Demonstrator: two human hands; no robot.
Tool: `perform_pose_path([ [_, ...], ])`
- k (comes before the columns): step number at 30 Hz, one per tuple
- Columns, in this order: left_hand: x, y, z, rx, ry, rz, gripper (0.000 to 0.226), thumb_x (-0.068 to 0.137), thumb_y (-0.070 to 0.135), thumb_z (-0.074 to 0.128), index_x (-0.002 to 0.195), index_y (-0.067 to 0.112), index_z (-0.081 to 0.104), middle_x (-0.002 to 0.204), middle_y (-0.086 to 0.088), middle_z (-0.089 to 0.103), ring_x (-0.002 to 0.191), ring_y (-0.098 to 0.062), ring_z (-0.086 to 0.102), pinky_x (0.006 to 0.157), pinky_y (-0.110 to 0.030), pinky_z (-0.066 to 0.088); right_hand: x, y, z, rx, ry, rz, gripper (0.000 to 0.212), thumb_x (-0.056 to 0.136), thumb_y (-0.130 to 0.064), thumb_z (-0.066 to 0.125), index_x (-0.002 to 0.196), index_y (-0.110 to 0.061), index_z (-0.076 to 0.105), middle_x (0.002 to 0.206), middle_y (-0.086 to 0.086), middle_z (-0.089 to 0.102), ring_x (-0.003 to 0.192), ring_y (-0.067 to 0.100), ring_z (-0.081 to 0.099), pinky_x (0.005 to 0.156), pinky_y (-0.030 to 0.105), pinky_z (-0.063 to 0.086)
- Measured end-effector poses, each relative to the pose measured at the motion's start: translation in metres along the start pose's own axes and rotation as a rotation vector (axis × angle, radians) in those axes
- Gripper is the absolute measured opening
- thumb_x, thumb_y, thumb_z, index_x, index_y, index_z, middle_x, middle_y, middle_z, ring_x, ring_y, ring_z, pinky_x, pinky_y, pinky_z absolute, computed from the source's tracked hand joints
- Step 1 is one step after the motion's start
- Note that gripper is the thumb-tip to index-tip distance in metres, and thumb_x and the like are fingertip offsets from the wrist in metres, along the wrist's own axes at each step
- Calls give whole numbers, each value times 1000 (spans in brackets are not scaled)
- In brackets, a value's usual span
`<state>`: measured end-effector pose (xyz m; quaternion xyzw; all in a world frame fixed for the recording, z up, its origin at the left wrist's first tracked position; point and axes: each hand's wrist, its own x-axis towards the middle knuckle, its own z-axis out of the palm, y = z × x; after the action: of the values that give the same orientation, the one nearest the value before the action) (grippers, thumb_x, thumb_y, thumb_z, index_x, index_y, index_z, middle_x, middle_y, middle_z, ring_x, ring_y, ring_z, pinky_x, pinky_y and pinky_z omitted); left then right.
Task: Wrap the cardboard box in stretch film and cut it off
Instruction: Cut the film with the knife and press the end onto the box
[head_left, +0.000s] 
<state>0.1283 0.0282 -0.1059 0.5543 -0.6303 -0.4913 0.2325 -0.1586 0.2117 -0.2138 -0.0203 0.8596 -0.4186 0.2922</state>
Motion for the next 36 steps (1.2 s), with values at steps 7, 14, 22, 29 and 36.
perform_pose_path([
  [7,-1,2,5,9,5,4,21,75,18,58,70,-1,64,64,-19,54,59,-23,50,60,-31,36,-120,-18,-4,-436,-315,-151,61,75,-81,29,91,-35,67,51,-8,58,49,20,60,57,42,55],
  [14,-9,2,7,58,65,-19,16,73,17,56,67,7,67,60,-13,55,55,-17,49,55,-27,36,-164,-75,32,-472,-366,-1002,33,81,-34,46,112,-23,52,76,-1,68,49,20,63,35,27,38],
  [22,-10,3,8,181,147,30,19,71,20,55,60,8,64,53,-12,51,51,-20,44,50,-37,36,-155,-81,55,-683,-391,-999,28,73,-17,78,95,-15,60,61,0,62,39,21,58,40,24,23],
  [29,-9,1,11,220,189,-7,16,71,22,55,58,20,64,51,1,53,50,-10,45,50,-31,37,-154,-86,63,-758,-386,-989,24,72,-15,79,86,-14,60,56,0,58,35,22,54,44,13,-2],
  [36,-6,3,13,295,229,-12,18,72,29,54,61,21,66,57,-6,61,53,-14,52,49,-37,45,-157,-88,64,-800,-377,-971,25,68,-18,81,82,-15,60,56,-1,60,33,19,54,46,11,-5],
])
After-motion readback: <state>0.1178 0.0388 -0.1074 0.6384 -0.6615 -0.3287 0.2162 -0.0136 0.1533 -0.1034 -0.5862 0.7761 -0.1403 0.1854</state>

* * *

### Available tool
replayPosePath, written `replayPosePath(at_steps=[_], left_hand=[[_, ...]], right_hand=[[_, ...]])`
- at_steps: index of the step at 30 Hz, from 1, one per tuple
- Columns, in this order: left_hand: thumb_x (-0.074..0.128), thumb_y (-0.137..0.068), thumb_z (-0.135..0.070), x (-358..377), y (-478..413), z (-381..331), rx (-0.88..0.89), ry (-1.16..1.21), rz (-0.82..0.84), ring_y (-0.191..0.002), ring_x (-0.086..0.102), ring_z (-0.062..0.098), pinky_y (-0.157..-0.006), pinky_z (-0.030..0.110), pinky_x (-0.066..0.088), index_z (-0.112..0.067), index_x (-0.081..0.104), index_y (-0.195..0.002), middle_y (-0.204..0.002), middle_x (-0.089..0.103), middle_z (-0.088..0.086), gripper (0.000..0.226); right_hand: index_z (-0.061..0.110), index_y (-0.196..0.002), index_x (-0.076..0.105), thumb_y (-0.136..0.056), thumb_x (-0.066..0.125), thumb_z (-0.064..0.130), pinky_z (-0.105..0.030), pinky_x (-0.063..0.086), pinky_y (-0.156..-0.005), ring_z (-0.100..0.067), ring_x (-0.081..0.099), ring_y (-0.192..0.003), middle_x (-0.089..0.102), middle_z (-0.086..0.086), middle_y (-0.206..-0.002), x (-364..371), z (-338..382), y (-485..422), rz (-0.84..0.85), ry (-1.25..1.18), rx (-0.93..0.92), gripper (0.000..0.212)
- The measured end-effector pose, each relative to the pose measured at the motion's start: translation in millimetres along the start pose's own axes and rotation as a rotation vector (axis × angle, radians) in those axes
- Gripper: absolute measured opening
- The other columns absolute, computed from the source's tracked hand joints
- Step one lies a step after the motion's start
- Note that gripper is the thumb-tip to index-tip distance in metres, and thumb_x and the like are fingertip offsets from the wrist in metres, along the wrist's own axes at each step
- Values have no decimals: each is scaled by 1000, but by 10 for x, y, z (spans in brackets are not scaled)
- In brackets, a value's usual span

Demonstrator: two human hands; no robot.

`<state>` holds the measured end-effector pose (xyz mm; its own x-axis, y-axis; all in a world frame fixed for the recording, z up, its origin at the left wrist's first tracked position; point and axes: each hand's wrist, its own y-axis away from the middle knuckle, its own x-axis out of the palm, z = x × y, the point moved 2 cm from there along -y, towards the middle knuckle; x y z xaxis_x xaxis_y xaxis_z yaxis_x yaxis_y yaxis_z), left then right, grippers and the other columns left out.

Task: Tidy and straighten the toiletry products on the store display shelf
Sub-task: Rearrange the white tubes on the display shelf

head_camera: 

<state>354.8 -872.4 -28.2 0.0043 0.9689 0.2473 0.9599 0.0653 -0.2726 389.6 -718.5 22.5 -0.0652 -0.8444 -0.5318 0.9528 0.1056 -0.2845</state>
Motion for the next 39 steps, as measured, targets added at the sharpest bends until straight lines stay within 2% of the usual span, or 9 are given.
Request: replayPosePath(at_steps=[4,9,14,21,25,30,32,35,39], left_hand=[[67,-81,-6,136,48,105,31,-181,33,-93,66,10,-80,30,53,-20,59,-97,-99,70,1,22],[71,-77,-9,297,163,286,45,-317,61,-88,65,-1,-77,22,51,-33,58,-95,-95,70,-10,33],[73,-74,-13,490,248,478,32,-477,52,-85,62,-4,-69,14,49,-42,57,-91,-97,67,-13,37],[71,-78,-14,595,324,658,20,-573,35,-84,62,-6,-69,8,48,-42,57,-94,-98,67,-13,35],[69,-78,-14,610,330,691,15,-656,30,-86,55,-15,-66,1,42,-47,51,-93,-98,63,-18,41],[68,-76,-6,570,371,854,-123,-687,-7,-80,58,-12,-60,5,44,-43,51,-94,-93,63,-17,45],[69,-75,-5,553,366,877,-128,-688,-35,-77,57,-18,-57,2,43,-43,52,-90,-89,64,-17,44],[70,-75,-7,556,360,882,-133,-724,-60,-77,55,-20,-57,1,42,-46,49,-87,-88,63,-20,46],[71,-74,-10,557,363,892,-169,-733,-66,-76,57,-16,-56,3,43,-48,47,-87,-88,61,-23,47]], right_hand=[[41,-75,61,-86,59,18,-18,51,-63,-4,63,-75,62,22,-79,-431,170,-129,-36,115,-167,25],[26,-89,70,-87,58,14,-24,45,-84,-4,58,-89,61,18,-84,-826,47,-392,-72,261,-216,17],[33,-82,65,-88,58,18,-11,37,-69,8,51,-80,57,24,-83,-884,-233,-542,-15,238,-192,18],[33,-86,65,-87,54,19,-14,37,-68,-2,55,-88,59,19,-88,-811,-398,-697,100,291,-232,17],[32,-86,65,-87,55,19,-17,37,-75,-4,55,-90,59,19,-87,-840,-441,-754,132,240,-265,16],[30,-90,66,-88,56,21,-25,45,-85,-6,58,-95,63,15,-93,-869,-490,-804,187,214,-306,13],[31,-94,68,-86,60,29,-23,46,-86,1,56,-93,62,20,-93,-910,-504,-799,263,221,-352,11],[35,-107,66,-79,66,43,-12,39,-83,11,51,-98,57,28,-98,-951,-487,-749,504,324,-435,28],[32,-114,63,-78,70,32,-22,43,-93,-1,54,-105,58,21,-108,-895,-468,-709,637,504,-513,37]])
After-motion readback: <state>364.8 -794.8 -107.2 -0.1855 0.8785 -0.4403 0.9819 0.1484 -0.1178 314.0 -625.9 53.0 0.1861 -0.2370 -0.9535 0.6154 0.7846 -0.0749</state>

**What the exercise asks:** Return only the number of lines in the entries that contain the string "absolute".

**Solution to this task:** 4